On January 22, 2026, an editorial-review session surfaced a regression in our long-context handling that turned out to have been live for six weeks. The model had been silently degrading on a specific class of long-context input — documents over roughly twelve thousand tokens with multiple distinct topical segments — across two model promotions in early December and mid-January. The eval suite had been green for both promotions because the suite's long-context cases happened to be either much shorter or topically uniform. The regression was real. The eval coverage gap was the actual root cause. We rebuilt the long-context section of the suite, identified eleven downstream incidents that had been routed to manual handling without escalation, and tightened the suite's coverage discipline. We are publishing the postmortem because the coverage-gap pattern is the most common eval-suite failure mode, and the rebuild approach is replicable.

Timeline.

  • December 4, 2025 — Model promotion (v3.0). Eval suite green. New model serves production.
  • December 4 – January 22 — Production traffic steady. Eleven editor-flag incidents on long-context, multi-topic documents. Each is routed to manual handling and resolved at the case level. No escalation pattern is detected because the manual-handling rate stays within the noise floor of the operations dashboard.
  • January 14, 2026 — Model promotion (v3.1). Eval suite green. New model serves production.
  • January 22, 09:14 UTC — Editorial team holds a routine quarterly quality review. The review pulls a stratified sample of the trailing eight weeks of generations. The reviewer notices a pattern: drafts produced from inputs over twelve thousand tokens with multiple topical segments are noticeably weaker than drafts from the same length range with a single topic.
  • January 22, 11:30 UTC — Engineering team confirms the pattern in the production telemetry. The eleven previously-handled-as-individual-cases are revealed as the same regression.
  • January 22, 14:18 UTC — Engineering identifies the eval-suite gap. The long-context test cases in the suite are either short (under 4k tokens) or topically uniform. There are no cases that match the production failure profile.
  • January 23 – January 26 — Eval suite long-context section rebuilt with twenty new test cases drawn from the production failure pattern. Both v3.0 and v3.1 are re-evaluated against the rebuilt suite.
  • January 26 — Both v3.0 and v3.1 fail the new long-context section. v2.4 (the model running before December 4) passes. Regression confirmed at v3.0.
  • January 27 — Decision: roll back to v2.4 and re-derive v3.x improvements without the long-context regression. The rollback is operationally safe because the model is held warm and the feature surface has not depended on v3.x-specific behavior.
  • January 29 — v2.4 in production. Affected workflow output volume normalizes within 24 hours.

Root cause.

Two model promotions (v3.0 in December and v3.1 in January) included training data and architecture changes that subtly degraded the model's handling of long, multi-topic inputs. The eval suite did not catch the degradation because the suite's long-context cases were not stratified to include the multi-topic profile. The cases that exercised long context were topically uniform; the cases that exercised multi-topic handling were short. Neither case profile triggered the failure mode.

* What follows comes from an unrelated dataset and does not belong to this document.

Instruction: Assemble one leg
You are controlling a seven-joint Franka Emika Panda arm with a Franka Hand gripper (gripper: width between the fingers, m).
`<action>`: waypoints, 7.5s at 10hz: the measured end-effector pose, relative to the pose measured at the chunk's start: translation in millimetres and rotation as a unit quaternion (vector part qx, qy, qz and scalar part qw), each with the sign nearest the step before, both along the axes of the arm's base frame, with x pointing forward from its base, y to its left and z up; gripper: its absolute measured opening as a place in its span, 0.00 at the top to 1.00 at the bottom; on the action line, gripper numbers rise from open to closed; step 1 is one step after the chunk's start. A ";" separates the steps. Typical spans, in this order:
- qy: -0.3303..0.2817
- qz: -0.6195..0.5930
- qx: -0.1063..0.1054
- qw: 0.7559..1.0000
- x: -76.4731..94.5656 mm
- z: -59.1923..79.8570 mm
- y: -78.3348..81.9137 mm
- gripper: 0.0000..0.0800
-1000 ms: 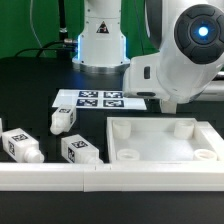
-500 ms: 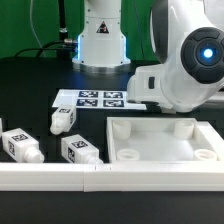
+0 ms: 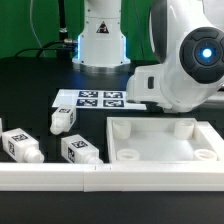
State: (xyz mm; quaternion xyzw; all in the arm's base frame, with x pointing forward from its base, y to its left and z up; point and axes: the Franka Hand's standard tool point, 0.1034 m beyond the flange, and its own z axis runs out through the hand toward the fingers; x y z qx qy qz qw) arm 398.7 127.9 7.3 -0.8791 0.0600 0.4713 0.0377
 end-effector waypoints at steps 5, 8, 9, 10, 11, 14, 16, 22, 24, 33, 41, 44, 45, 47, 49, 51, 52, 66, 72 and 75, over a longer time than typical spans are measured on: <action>-0.032 0.015 0.027 0.999 33.9 41.8 -13.8 0.64; -0.066 0.018 0.041 0.997 54.2 78.3 -23.7 0.64; -0.077 0.018 0.040 0.996 57.3 73.5 -22.9 0.64; -0.113 0.015 0.037 0.993 65.0 73.4 -22.3 0.64; -0.154 0.012 0.032 0.988 69.6 74.2 -22.4 0.64; -0.238 0.030 0.043 0.970 114.2 117.5 -30.8 0.64; -0.311 0.028 0.032 0.949 131.7 133.7 -26.3 0.64; -0.550 0.057 0.017 0.833 198.8 141.9 -30.9 0.64; -0.605 0.059 0.010 0.794 202.3 139.6 -32.7 0.64; -0.695 0.055 -0.001 0.717 221.8 107.8 -16.1 0.64; -0.694 0.054 -0.002 0.718 233.0 94.7 -17.7 0.64; -0.692 0.055 -0.003 0.720 230.8 84.3 -16.9 0.64; -0.691 0.055 -0.003 0.720 229.8 80.9 -16.5 0.64; -0.698 0.050 -0.006 0.715 230.1 80.6 -16.8 0.64; -0.701 0.050 -0.007 0.711 230.3 80.7 -16.9 0.64; -0.701 0.050 -0.007 0.711 230.2 80.5 -17.0 0.50; -0.701 0.050 -0.007 0.711 230.2 80.5 -17.0 0.50; -0.565 0.047 0.013 0.823 234.9 77.3 -18.8 0.19; -0.491 0.042 0.019 0.870 241.1 80.5 -31.9 0.51; -0.491 0.042 0.019 0.870 241.1 80.4 -32.0 0.64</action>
Offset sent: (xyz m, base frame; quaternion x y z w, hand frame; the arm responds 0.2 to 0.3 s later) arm 0.0317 -0.0205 0.0478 -0.0116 0.0065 -0.0627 0.9979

Production traffic, by contrast, included a meaningful fraction of long, multi-topic inputs because that is what enterprise editorial workflows actually look like. The model failed on this fraction of traffic, and the editor-in-the-loop layer caught the failures and resolved them at the case level. Each individual case was handled correctly. The pattern across cases was not detected because the operations dashboard's noise floor was higher than the regression's signal floor.

What worked.

Editor-in-the-loop caught every individual case. No bad output reached a downstream system. The customer-facing impact was zero across the six-week window. The runtime behaved correctly at the case level even though the model was degraded.

The quarterly editorial review surfaced the pattern. The review is a deliberate practice — pull a stratified sample of recent outputs, look for patterns the operations dashboard might be missing. The pattern surfaced exactly because the review was looking for them. Without the review, the regression might have continued for another quarter.

The rollback path was safe. Holding the previous model warm allowed a low-risk rollback. The runtime config flip executed in under two minutes. No re-platforming was required.

What did not work.

The eval suite's long-context coverage was incomplete. The suite measured what it had been built to measure. The coverage gap meant the suite reported green on a model that had a real regression. This is the structural failure mode we wrote about in the eval-suite dispatch, and this incident is a textbook example.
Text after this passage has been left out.